Keep the pictures out, and restate the listing that follows exactly as written.

### THE DATA
:::

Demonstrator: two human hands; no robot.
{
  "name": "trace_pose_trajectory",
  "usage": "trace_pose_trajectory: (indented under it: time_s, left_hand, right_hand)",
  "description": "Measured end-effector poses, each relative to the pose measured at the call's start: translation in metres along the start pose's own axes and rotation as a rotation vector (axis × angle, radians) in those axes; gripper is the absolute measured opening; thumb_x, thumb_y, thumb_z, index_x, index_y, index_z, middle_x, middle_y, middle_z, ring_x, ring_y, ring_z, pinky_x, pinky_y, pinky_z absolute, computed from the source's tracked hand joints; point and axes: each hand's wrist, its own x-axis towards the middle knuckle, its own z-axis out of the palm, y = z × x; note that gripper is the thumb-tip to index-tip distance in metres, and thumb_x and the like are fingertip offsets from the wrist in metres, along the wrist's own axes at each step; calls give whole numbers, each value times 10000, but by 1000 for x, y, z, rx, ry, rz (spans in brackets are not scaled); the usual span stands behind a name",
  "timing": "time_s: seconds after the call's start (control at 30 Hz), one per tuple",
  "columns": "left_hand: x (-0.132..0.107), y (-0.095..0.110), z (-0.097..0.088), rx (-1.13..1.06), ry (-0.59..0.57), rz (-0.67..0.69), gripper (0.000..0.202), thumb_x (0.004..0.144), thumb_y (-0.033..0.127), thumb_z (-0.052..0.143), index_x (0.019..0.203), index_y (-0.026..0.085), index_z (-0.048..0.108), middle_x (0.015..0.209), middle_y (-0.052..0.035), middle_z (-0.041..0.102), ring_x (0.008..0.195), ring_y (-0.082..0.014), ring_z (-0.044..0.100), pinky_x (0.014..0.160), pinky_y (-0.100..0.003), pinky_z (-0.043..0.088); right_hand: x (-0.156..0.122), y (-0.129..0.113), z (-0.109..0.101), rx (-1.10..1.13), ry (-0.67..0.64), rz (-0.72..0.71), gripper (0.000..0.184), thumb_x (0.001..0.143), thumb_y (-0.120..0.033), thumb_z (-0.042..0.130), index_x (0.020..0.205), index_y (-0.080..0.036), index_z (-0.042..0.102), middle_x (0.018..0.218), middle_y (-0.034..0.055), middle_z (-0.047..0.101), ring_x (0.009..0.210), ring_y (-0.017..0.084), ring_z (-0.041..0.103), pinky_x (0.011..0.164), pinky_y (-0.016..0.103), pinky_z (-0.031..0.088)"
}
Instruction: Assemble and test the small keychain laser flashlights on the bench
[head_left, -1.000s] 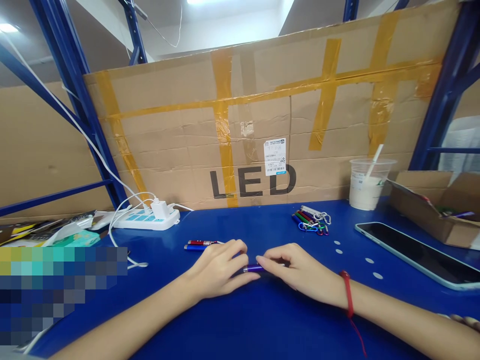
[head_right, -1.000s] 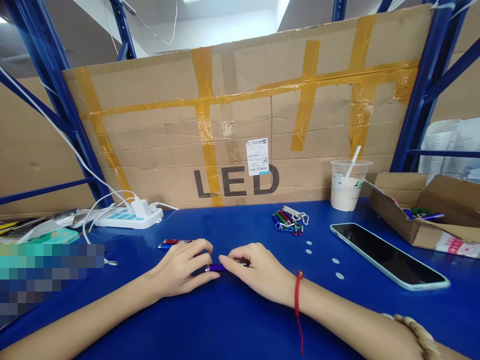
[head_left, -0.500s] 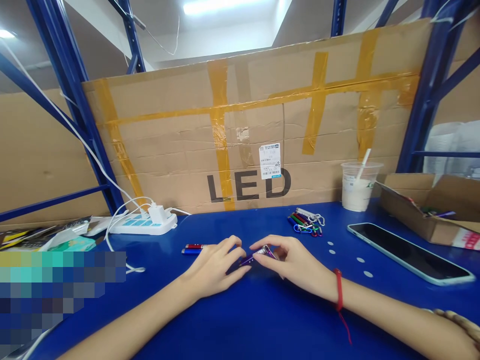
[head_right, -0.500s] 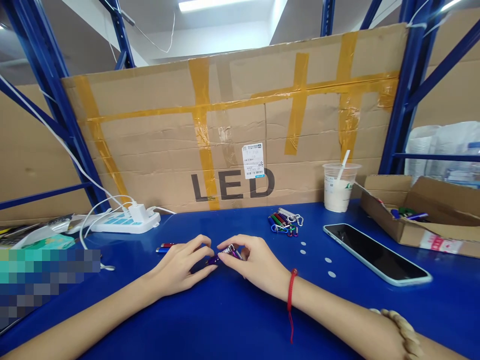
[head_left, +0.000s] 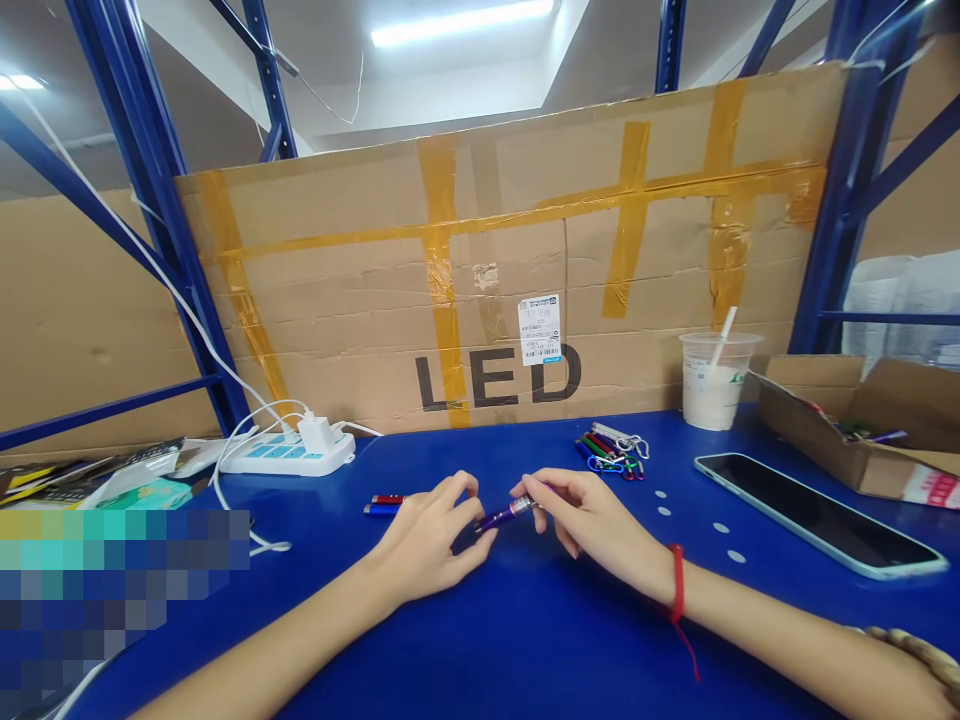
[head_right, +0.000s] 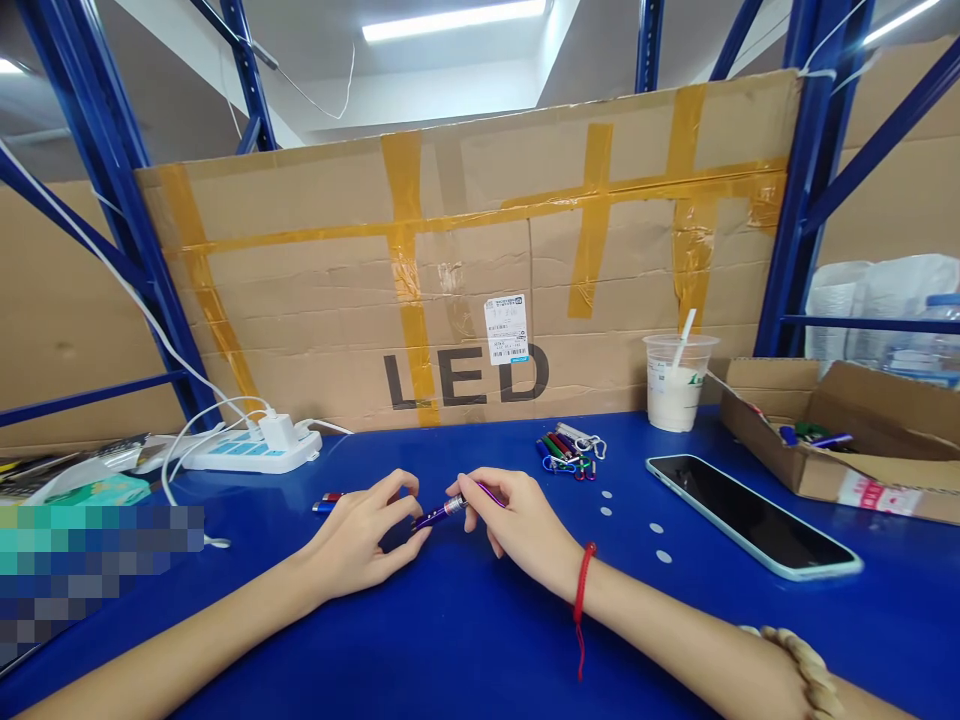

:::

### OUTPUT OF THE TASK
Demonstrator: two human hands; no robot.
{
  "name": "trace_pose_trajectory",
  "usage": "trace_pose_trajectory: (indented under it: time_s, left_hand, right_hand)",
  "description": "Measured end-effector poses, each relative to the pose measured at the call's start: translation in metres along the start pose's own axes and rotation as a rotation vector (axis × angle, radians) in those axes; gripper is the absolute measured opening; thumb_x, thumb_y, thumb_z, index_x, index_y, index_z, middle_x, middle_y, middle_z, ring_x, ring_y, ring_z, pinky_x, pinky_y, pinky_z absolute, computed from the source's tracked hand joints; point and axes: each hand's wrist, its own x-axis towards the middle knuckle, its own z-axis out of the palm, y = z × x; note that gripper is the thumb-tip to index-tip distance in metres, and thumb_x and the like are fingertip offsets from the wrist in metres, along the wrist's own axes at each step; calls give whole numbers, each value times 10000, but by 1000 for x, y, z, rx, ry, rz (spans in brackets are not scaled); the usual span stands behind a name",
  "timing": "time_s: seconds after the call's start (control at 30 Hz), one per tuple",
  "columns": "left_hand: x (-0.132..0.107), y (-0.095..0.110), z (-0.097..0.088), rx (-1.13..1.06), ry (-0.59..0.57), rz (-0.67..0.69), gripper (0.000..0.202), thumb_x (0.004..0.144), thumb_y (-0.033..0.127), thumb_z (-0.052..0.143), index_x (0.019..0.203), index_y (-0.026..0.085), index_z (-0.048..0.108), middle_x (0.015..0.209), middle_y (-0.052..0.035), middle_z (-0.041..0.102), ring_x (0.008..0.195), ring_y (-0.082..0.014), ring_z (-0.044..0.100), pinky_x (0.014..0.160), pinky_y (-0.100..0.003), pinky_z (-0.043..0.088); right_hand: x (-0.156..0.122), y (-0.129..0.113), z (-0.109..0.101), rx (-1.10..1.13), ry (-0.67..0.64), rz (-0.72..0.71), gripper (0.000..0.184), thumb_x (0.001..0.143), thumb_y (-0.120..0.033), thumb_z (-0.042..0.130), index_x (0.020..0.205), index_y (-0.080..0.036), index_z (-0.042..0.102), middle_x (0.018..0.218), middle_y (-0.034..0.055), middle_z (-0.047..0.101), ring_x (0.009..0.210), ring_y (-0.017..0.084), ring_z (-0.041..0.103), pinky_x (0.011..0.164), pinky_y (-0.016..0.103), pinky_z (-0.031..0.088)"
}
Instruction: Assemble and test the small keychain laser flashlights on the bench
[head_left, -1.000s] 
[head_right, -1.000s] 
[head_left, -0.500s] 
[head_right, -0.500s] 
[head_left, +0.000s] 
[head_right, +0.000s] 

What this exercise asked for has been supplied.